Discussions happen through issues, pull requests, and on [email protected].

Release Process

Principles

For the purpose of this project, there are two guiding principles to guarantee efficiency and progressive design:

  1. W3C MUST NOT change the design of technical reports already published.
  2. W3C MAY adopt a new design for technical reports only once per year, on the 1st of January.

Process for approving a new design

For any given year:

  1. No general proposals for a new design can be made after September 30.
  2. No final design can be proposed after October 31. This is intended to ensure a minimum of one month for wide review of the final design before formal adoption.
  3. The deadline to obtain W3C Director approval for the final design is November 30. No substantive changes can be made to the final design after approval. This is intended to guarantee a minimum of one month advanced notice for the W3C publication ecosystem (publication tools, authoring tools, editors).
  4. The W3C Webmaster must deploy the new style sheets and associated assets no later than December 1st, if approved by the W3C Director.
  5. The new design becomes effective on January 1st of the following year for a 12 months duration.

The dates above are deadlines but the earlier the better, especially when considering the schedule of the W3C TPAC meeting.

One Design Point Person per year is in charge of managing general proposals, producing and proposing the final design, ensuring wide reviews, addressing issues and pull requests, and obtaining the W3C Director approval. Only the Design Point Person — and, occasionally, W3C staff — should commit to the common branches of the project. This individual must engage with the Web Community at large and is appointed by the W3C Director.
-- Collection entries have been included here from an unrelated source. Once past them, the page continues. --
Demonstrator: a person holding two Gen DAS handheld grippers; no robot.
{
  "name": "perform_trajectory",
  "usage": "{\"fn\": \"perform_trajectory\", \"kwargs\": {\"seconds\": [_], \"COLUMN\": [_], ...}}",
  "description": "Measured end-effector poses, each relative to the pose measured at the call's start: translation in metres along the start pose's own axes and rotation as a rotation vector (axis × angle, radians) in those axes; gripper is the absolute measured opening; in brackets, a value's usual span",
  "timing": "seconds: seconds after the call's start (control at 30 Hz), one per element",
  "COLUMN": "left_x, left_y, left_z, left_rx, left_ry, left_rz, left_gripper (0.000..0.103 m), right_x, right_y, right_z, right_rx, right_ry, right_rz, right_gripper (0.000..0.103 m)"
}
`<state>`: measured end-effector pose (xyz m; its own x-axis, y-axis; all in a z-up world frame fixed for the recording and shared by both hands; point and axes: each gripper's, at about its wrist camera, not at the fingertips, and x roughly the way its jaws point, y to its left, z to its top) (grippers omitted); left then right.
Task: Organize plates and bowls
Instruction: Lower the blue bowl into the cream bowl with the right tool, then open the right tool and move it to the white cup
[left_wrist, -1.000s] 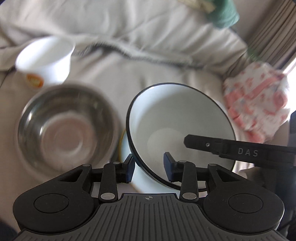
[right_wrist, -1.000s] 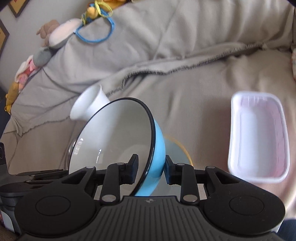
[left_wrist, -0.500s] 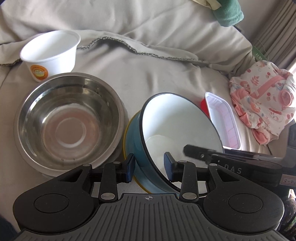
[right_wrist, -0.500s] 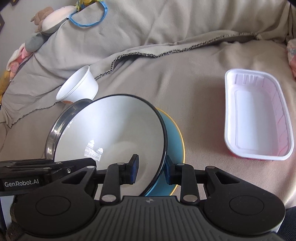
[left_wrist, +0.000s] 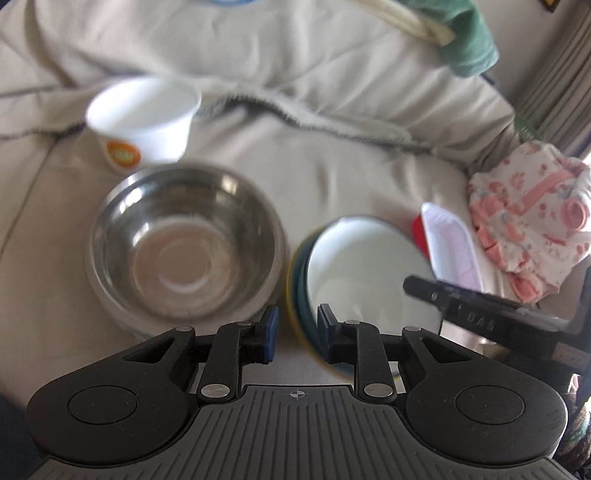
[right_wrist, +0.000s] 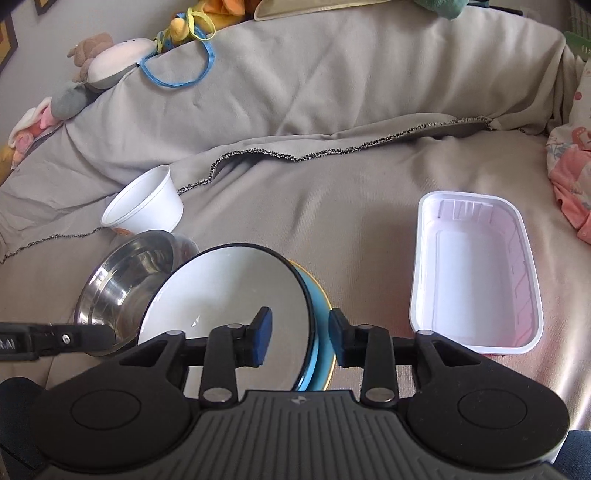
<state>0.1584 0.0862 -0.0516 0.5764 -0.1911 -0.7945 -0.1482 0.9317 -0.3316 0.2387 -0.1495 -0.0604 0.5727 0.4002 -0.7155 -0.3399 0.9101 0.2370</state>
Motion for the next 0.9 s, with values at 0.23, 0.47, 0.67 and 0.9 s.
{"fn": "perform_trajectory", "kwargs": {"seconds": [0.23,0.47,0.67,0.9], "left_x": [0.027,0.060,0.060,0.057], "left_y": [0.003,0.009,-0.005,-0.007], "left_z": [-0.007,-0.006,-0.008,-0.009], "left_rx": [-0.072,-0.152,-0.094,-0.024], "left_ry": [0.056,0.109,0.090,0.127], "left_rz": [-0.035,-0.073,-0.053,-0.142], "left_gripper": [0.034,0.031,0.039,0.041], "right_x": [0.013,0.056,0.053,0.040], "right_y": [-0.010,-0.031,-0.030,-0.030], "right_z": [-0.011,-0.019,-0.023,-0.017], "right_rx": [0.070,0.243,0.235,0.167], "right_ry": [0.061,0.232,0.231,0.213], "right_rz": [0.048,0.219,0.250,0.124], "right_gripper": [0.045,0.045,0.043,0.043]}}
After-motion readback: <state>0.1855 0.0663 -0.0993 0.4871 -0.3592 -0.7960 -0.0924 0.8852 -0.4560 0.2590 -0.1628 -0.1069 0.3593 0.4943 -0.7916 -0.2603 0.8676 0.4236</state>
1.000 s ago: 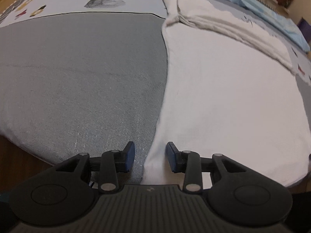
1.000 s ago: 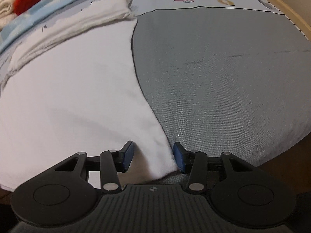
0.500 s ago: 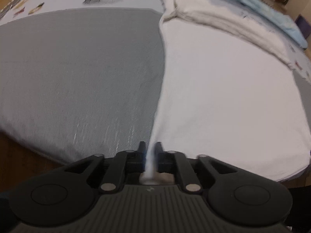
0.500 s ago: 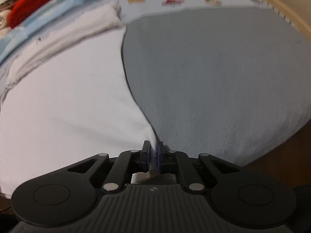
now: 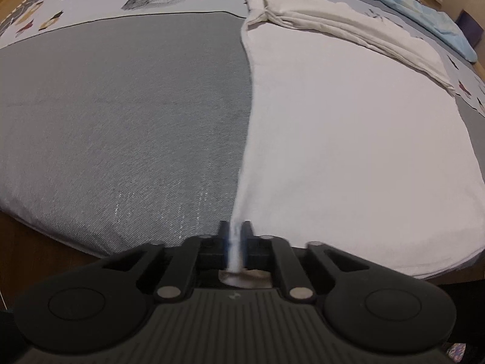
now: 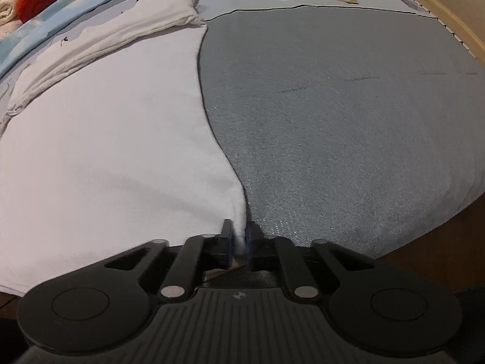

NOTE: For 2015, the Design Point Person is @fantasai.

If the W3C Director cannot approve a new design within a given year, the design of the current year remains effective for the following year.

The W3C Director MAY delegate responsibility (generally to other individuals in the W3C Team) for his role described in this document.

Bug Fixing

Bug fixing MAY happen on a continuous basis for all style sheets. Published styles are include in releases/ for maintenance purposes.

Branches

At any point in time, branch gh-pages is used for work on next year's TR design, until the first candidate release is branched out from it. From that moment on, gh-pages becomes the development branch for the following cycle.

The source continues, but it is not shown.